Отсюда был также виден Александровский парк в своем сентябрьском уборе, весь в мелких, виноградно-золотистых листочках австралийской акации, за черными стволами которой виднелась знаменитая Александровская колонна и густо, дико синело море с несколькими сонными парусами, заштилевшими на горизонте.
Прохожие шли туда и назад под Петей, и он лениво наблюдал, как у приближающегося человека постепенно скрадываются ноги, сокращается туловище, пока не остаются одни лишь плечи и шляпа, и человек проходит под балконом в пятнистой тени осенних платанов.
По асфальту Маразлиевской, блестя лаком, резиново подскакивая, плавно проносились пролетки, даже иногда кареты, пыхтели автомобили, оставляя за собой облако бензинового дыма и незаконченную музыкальную фразу медного сигнального рожка.
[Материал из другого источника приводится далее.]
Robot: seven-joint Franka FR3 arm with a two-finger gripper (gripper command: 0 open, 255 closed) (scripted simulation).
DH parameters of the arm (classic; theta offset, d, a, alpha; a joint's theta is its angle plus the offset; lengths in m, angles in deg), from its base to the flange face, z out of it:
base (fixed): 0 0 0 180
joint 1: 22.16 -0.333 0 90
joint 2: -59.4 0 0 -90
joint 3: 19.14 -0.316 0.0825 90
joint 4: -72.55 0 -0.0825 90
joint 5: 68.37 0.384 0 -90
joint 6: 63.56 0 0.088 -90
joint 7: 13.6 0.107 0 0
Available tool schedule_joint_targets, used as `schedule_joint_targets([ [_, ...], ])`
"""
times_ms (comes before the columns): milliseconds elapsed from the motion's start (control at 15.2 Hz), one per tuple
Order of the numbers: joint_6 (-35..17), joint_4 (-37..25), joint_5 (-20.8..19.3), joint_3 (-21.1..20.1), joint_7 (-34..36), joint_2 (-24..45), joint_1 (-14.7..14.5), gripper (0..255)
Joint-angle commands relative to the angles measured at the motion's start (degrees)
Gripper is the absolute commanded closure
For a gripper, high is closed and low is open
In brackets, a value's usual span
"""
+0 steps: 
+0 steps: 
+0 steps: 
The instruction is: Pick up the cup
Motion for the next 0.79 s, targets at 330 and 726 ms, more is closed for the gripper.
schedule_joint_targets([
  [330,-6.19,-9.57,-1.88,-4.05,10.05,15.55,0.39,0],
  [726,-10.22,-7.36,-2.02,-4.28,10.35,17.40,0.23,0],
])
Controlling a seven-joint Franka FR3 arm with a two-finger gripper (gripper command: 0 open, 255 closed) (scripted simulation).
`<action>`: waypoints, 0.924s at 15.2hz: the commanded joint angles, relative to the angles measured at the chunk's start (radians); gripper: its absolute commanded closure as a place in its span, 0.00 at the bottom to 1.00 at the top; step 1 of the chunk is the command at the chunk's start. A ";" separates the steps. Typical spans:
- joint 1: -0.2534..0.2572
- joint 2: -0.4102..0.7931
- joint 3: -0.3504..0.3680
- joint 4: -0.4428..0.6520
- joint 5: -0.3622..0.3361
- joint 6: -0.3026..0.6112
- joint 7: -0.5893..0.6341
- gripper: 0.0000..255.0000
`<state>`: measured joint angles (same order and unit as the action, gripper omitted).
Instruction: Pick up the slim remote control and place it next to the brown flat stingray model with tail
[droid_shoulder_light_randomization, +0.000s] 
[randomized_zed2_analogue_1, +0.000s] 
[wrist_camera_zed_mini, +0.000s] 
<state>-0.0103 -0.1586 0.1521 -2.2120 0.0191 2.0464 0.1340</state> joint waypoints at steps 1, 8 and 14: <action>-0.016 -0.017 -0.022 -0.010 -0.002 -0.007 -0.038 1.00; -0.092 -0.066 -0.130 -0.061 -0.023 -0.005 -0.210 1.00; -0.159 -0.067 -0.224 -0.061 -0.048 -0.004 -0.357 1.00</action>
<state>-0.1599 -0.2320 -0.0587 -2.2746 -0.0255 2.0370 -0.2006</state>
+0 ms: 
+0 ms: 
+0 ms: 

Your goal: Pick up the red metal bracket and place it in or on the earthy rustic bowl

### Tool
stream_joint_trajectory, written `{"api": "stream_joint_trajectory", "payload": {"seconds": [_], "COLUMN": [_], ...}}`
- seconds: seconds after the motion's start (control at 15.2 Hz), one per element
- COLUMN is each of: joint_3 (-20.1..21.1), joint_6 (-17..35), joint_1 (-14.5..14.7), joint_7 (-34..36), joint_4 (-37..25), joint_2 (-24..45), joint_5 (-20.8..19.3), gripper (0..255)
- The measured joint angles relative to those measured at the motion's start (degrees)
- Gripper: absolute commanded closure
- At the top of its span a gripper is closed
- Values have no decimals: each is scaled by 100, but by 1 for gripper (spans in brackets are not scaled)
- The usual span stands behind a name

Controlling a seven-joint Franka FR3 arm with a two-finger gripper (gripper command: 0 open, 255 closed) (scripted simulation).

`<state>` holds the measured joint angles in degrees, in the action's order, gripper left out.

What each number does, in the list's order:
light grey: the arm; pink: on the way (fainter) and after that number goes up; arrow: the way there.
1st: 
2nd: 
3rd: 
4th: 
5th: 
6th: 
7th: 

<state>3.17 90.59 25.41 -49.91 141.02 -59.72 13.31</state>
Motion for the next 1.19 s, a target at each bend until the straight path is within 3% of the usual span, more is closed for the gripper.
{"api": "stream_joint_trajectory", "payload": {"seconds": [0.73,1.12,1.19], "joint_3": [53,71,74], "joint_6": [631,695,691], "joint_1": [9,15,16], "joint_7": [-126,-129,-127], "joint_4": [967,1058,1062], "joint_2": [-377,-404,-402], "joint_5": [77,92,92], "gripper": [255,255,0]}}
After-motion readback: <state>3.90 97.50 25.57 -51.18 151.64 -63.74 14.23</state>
Петя, облокотясь на руку, как бы висел над этой нарядной улицей.
Но вот наступало время приема.
Сверху Петя наблюдал, как посетители входили в роскошную дубовую дверь особняка.
Отдаленные шаги на мраморной лестнице. Оживленные голоса.
— Где он?
— На балконе.
— Ах, на балконе! Как мило!
И вот у его канапе уже стоит девушка или даже две девушки. Как нежно и свежо пахнет от них цветочным мылом, недорогими русскими духами, легкой девичьей пудрой!
— Ну, как вы себя чувствуете?
— О, прекрасно!
Розовая, загорелая щека, и на ней воздушная тень локона, выбившегося из-под соломенной шляпки; на кремовой шейке кораллы или какие-нибудь другие невинные бусы. Короткий рукав прозрачной блузки.
И непременно где-нибудь родинка: возле губы, на щеке, на шейке за ухом или на внутренней стороне руки, возле локтевого сгиба, в том прохладном и никогда не загорающем местечке, слегка влажном от пота, где она спрятана большую часть времени и вдруг бросается в глаза, как маленькая коринка в сдобном тесте, в тот миг, когда рука протягивается для пожатия и раскрываются пальчики с хорошо отполированными, чистенькими ноготками.